§ **Data shown**:

- - - - - - -

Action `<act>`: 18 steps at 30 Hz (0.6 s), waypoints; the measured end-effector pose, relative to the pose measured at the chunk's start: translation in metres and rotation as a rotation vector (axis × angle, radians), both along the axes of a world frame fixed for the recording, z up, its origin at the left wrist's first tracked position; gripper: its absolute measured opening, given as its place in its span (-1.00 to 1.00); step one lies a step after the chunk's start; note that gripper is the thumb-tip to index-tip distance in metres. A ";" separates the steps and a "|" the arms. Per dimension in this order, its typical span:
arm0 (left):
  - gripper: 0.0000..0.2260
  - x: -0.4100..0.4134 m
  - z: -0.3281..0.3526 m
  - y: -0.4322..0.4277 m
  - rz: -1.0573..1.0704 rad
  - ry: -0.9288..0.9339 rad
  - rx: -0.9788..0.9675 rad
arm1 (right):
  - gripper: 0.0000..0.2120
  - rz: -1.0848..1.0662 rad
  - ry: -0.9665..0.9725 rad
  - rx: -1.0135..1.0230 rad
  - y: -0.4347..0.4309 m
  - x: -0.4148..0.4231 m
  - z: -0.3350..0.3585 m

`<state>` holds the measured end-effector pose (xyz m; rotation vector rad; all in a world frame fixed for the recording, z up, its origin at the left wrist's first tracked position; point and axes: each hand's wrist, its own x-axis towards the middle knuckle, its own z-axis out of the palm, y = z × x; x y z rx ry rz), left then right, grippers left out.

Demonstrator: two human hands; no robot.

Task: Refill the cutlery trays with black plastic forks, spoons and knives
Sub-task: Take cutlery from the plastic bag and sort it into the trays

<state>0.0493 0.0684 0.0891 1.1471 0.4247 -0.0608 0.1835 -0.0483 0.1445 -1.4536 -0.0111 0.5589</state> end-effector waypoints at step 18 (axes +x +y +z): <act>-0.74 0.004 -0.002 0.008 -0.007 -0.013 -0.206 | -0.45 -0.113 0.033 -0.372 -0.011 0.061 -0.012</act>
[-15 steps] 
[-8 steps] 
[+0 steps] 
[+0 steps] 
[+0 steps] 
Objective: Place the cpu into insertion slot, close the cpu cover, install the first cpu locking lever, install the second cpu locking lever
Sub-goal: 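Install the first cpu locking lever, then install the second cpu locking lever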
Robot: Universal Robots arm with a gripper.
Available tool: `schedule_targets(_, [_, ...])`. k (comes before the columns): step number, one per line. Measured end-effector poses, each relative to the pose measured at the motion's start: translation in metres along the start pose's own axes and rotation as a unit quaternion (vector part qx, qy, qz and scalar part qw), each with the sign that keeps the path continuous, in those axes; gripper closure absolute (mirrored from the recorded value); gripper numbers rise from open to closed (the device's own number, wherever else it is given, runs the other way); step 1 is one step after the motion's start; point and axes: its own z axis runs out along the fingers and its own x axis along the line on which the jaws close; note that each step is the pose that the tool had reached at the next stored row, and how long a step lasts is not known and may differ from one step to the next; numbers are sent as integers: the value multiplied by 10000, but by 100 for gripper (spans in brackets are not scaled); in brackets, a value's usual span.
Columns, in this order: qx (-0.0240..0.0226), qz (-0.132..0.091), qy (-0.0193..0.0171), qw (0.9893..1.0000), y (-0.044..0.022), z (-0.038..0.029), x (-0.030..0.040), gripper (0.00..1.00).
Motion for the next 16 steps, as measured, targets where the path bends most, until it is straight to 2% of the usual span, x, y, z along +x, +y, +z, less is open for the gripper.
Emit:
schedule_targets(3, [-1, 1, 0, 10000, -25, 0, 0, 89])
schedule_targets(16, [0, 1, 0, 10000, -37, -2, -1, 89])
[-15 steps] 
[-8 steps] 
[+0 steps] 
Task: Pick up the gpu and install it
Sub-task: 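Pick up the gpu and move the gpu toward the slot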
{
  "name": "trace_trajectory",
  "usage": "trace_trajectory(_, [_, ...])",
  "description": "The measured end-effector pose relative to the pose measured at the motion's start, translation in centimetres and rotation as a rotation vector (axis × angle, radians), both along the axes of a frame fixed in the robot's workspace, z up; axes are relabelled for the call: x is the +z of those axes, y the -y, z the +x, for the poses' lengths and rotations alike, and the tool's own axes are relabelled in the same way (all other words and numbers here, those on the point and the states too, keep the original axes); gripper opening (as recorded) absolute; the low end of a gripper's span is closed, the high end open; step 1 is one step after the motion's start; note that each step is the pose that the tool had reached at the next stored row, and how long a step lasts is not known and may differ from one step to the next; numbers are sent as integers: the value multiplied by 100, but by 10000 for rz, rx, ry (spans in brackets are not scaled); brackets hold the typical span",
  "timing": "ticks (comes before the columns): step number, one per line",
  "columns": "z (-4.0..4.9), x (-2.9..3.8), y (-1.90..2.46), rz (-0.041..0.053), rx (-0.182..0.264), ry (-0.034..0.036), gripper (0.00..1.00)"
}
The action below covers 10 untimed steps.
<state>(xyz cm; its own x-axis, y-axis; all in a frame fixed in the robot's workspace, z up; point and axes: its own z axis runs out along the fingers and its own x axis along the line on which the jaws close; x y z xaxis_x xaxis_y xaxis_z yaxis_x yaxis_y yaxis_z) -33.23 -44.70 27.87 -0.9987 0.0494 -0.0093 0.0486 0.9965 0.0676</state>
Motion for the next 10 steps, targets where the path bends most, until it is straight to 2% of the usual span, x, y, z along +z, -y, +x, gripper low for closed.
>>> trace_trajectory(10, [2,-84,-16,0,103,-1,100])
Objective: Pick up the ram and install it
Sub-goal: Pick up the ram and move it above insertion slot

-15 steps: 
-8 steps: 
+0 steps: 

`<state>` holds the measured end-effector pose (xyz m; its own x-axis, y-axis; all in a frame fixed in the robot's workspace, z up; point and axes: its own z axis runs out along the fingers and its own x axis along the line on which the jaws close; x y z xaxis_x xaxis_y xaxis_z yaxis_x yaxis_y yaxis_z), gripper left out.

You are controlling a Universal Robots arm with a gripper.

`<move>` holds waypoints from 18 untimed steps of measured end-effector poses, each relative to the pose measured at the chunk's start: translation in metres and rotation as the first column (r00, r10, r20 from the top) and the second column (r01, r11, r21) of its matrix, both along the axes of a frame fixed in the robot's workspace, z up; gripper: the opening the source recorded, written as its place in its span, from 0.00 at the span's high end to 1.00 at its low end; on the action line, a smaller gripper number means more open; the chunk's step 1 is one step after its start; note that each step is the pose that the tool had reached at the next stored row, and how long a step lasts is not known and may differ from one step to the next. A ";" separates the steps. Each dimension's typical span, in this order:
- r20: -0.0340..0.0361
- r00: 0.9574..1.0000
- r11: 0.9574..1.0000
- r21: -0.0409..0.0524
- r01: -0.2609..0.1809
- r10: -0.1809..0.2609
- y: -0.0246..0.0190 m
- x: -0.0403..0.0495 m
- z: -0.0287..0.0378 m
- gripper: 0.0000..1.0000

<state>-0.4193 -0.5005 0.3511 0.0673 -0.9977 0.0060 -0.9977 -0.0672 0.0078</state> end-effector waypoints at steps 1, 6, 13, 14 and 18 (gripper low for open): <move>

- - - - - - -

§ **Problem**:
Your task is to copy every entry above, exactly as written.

§ **Response to this exercise**:
Action `<act>`: 18 steps at 30 Hz (0.6 s), waypoints; the measured end-effector pose, relative to the pose measured at the chunk's start: translation in metres and rotation as a rotation vector (axis × angle, radians), both along the axes of a world frame fixed for the recording, z up, its origin at the left wrist's first tracked position; gripper: its absolute measured opening, given as its place in its span (-1.00 to 1.00); step one lies a step after the chunk's start; note that gripper is the thumb-tip to index-tip distance in metres. A ";" separates the steps and a "|" the arms. Per dimension in this order, its typical span:
arm0 (left):
  - gripper: 0.0000..0.2260
  - x: -0.4100..0.4134 m
  - z: -0.3281..0.3526 m
  - y: -0.4322..0.4277 m
  - rz: -1.0573..1.0704 rad
  - ry: -0.9288..0.9339 rad
  - rx: -0.9788..0.9675 rad
arm1 (right):
  - gripper: 0.0000..0.2120
  - rz: -1.0848..1.0662 rad
  - ry: -0.9665..0.9725 rad
  - rx: -1.0135..1.0230 rad
  - y: -0.4347..0.4309 m
  - x: -0.4148..0.4231 m
  - z: -0.3350..0.3585 m

`<state>` holds the measured end-effector pose (xyz m; rotation vector rad; all in a world frame fixed for the recording, z up, its origin at the left wrist's first tracked position; point and axes: each hand's wrist, its own x-axis towards the middle knuckle, its own z-axis out of the palm, y = z × x; x y z rx ry rz), left then right, grippers left out.

Demonstrator: two human hands; no robot.

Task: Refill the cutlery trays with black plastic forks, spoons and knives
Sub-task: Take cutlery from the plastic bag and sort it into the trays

<state>0.0493 0.0684 0.0891 1.1471 0.4247 -0.0608 0.1835 -0.0483 0.1445 -1.4536 -0.0111 0.5589</state> end-effector waypoints at step 18 (axes +x +y +z): <act>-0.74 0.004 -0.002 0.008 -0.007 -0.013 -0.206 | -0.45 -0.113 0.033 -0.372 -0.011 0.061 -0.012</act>
[-15 steps] 
[-8 steps] 
[+0 steps] 
[+0 steps] 
[+0 steps] 
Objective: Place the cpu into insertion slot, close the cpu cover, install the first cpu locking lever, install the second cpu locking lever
Sub-goal: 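Install the first cpu locking lever, then install the second cpu locking lever
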Robot: Universal Robots arm with a gripper.
Available tool: `schedule_targets(_, [_, ...])`. k (comes before the columns): step number, one per line. Measured end-effector poses, each relative to the pose measured at the motion's start: translation in metres along the start pose's own axes and rotation as a unit quaternion (vector part qx, qy, qz and scalar part qw), each with the sign that keeps the path continuous, in those axes; gripper closure absolute (mirrored from the recorded value); gripper numbers rise from open to closed (the device's own number, wherever else it is given, runs the other way); step 1 is one step after the motion's start; point and axes: its own z axis runs out along the fingers and its own x axis along the line on which the jaws close; note that each step is the pose that the tool had reached at the next stored row, and how long a step lasts is not known and may differ from one step to the next; numbers are sent as integers: the value multiplied by 10000, but by 100 for gripper (spans in brackets are not scaled); in brackets, a value's usual span.
Columns, in this order: qx (-0.0240..0.0226), qz (-0.132..0.091), qy (-0.0193..0.0171), qw (0.9893..1.0000), y (-0.044..0.022), z (-0.038..0.029), x (-0.030..0.040), gripper (0.00..1.00).
Motion for the next 16 steps, as measured, targets where the path bends most, until it is straight to 2% of the usual span, x, y, z along +x, +y, +z, less is open for the gripper.
Emit:
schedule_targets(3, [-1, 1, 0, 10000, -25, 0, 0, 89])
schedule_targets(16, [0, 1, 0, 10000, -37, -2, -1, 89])
[-15 steps] 
[-8 steps] 
[+0 steps] 
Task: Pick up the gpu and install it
Sub-task: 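Pick up the gpu and move the gpu toward the slot
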{
  "name": "trace_trajectory",
  "usage": "trace_trajectory(_, [_, ...])",
  "description": "The measured end-effector pose relative to the pose measured at the motion's start, translation in centimetres and rotation as a rotation vector (axis × angle, radians), both along the axes of a frame fixed in the robot's workspace, z up; axes are relabelled for the call: x is the +z of those axes, y the -y, z the +x, for the poses' lengths and rotations alike, and the tool's own axes are relabelled in the same way (all other words and numbers here, those on the point and the states too, keep the original axes); gripper opening (as recorded) absolute; the low end of a gripper's span is closed, the high end open; step 1 is one step after the motion's start; note that each step is the pose that the tool had reached at the next stored row, and how long a step lasts is not known and may differ from one step to the next; numbers are sent as integers: the value multiplied by 100, but by 10000 for rz, rx, ry (spans in brackets are not scaled); brackets hold the typical span",
  "timing": "ticks (comes before the columns): step number, one per line",
  "columns": "z (-4.0..4.9), x (-2.9..3.8), y (-1.90..2.46), rz (-0.041..0.053), rx (-0.182..0.264), ry (-0.034..0.036), gripper (0.00..1.00)"
}
The action below covers 10 untimed steps.
<state>(xyz cm; its own x-axis, y-axis; all in a frame fixed in the robot's workspace, z up; point and axes: its own z axis runs out along the fingers and its own x axis along the line on which the jaws close; x y z xaxis_x xaxis_y xaxis_z yaxis_x yaxis_y yaxis_z) -33.23 -44.70 27.87 -0.9987 0.0494 -0.0093 0.0486 0.9965 0.0676</state>
Motion for the next 10 steps, targets where the path bends most, until it is straight to 2% of the usual span, x, y, z along +z, -y, +x, gripper low for closed.
>>> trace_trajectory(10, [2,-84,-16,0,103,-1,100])
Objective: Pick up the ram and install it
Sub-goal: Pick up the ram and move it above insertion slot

-15 steps: 
-8 steps: 
+0 steps: 

`<state>` holds the measured end-effector pose (xyz m; its own x-axis, y-axis; all in a frame fixed in the robot's workspace, z up; point and axes: its own z axis runs out along the fingers and its own x axis along the line on which the jaws close; x y z xaxis_x xaxis_y xaxis_z yaxis_x yaxis_y yaxis_z), gripper left out.

You are controlling a Universal Robots arm with a gripper.

`<move>` holds waypoints from 18 untimed steps of measured end-effector poses, each relative to the pose measured at the chunk's start: translation in metres and rotation as the first column (r00, r10, r20 from the top) and the second column (r01, r11, r21) of its matrix, both along the axes of a frame fixed in the robot's workspace, z up; gripper: the opening the source recorded, written as its place in its span, from 0.00 at the span's high end to 1.00 at its low end; on the action line, a smaller gripper number means more open; the chunk's step 1 is one step after its start; note that each step is the pose that the tool had reached at the next stored row, and how long a step lasts is not known and may differ from one step to the next. A ";" separates the steps. Each dimension's typical span, in this order:
- r20: -0.0340..0.0361
- r00: 0.9574..1.0000
- r11: 0.9574..1.0000
- r21: -0.0409..0.0524
- r01: -0.2609..0.1809
- r10: -0.1809..0.2609
- y: -0.0246..0.0190 m
- x: -0.0403..0.0495 m
- z: -0.0287..0.0378 m
- gripper: 0.0000..1.0000

<state>-0.4193 -0.5005 0.3511 0.0673 -0.9977 0.0060 -0.9977 -0.0672 0.0078</state> end-effector waypoints at steps 1, 6, 13, 14 and 18 (gripper low for open): <move>

There's nothing else to the answer.